The head of Australia's financial regulator has warned banks of the "increasingly very real" impacts of climate change on finance.
Wayne Byres, the Chair of the Australian Prudential Regulation Authority (APRA), recently urged the country's banks to consider the business risks of climate change including a drop in the value of fossil fuel assets such as coal-fired power plants.
He told the Committee for Economic Development of Australia (CEDA) that banks must consider climate change in their decision-making, announcing that APRA and the Commonwealth Scientific and Industrial Research Organization (CSIRO) will conduct climate stress tests of the big five banks.
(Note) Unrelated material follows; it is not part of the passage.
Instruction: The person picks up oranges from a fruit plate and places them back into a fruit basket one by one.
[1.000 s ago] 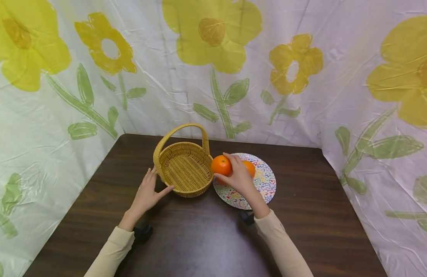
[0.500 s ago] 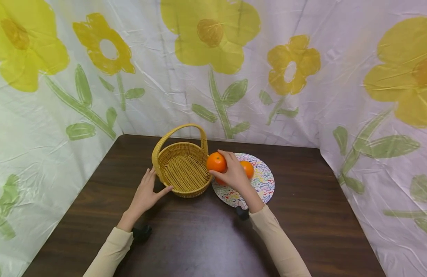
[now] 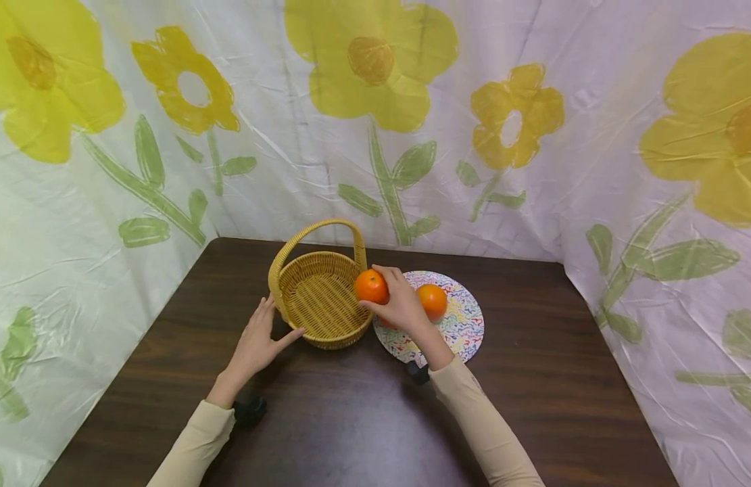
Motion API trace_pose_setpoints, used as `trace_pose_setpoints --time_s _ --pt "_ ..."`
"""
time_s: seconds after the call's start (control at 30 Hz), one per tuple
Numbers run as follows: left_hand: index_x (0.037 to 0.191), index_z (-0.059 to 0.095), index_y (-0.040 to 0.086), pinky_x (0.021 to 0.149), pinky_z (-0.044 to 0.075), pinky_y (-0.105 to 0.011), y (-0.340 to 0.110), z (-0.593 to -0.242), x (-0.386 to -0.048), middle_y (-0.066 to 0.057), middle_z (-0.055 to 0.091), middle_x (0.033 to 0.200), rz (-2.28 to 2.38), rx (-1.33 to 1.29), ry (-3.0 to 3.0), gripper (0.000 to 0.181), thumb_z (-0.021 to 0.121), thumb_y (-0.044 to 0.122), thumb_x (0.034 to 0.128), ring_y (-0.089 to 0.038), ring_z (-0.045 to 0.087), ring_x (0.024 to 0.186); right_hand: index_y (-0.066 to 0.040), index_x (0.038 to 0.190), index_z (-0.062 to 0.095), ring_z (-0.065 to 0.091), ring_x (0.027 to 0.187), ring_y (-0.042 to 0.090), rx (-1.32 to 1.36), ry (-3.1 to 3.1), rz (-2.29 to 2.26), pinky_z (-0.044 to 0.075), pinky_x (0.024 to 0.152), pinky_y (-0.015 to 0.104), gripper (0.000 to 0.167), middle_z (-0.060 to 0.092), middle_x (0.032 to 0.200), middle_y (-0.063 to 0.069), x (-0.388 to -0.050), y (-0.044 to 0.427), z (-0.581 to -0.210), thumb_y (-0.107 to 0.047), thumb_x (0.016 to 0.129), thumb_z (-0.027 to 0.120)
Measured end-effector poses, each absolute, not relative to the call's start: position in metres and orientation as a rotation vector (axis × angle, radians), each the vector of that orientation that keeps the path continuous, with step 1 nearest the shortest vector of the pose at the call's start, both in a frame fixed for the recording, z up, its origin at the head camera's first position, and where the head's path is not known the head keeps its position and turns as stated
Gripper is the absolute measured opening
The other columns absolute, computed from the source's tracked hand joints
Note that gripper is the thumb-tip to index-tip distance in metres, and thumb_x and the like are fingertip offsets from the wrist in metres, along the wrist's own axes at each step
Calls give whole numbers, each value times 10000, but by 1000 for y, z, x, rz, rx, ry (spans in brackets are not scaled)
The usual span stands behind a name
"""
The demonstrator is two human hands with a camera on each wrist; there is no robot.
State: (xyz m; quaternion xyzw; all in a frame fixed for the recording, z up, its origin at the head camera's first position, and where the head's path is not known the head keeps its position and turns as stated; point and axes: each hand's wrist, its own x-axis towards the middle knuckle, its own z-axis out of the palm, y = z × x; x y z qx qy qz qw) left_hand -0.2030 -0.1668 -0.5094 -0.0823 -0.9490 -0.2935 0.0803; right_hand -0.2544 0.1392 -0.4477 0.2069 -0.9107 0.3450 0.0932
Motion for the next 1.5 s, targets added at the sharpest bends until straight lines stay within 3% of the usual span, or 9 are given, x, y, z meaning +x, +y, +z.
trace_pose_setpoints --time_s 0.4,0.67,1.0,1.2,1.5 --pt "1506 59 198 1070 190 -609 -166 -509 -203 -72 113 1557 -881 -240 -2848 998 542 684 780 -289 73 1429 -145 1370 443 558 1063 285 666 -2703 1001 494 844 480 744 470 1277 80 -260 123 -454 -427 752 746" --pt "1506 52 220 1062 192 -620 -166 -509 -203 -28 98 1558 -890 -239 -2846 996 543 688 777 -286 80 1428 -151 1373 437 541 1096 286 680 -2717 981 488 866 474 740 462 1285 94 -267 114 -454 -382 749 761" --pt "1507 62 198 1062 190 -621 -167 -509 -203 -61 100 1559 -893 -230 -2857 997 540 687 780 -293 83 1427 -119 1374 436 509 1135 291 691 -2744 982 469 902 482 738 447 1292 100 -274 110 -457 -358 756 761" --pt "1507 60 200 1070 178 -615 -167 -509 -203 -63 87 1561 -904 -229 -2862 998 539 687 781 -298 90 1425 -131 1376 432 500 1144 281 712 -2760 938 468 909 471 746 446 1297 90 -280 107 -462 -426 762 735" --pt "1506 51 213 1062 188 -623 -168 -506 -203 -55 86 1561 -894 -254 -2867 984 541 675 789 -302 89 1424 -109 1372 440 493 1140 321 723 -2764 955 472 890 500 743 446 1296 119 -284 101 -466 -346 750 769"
"Transition risks are evident in the shifts occurring in the value of climate-affected assets," Byres said in a speech. "Financial institutions need to think about how these actions will impact on their businesses, as well as those of their customers."
"Those changes are not just the physical risks from a changing climate itself, but also from government policy changes occurring around the world, which are in turn changing the dynamics of economies and industries, as well as changing investor demands and community expectations," he said.
Byres pointed to the example of the Bluewaters coal-fired power station in Western Australia (WA) written off as worthless as an example of the "increasingly very real, and immediate" impact of climate change.
"Our goal is to better identify and measure the links between climate science and financial risk within the context of existing industry risk assessment frameworks," he said.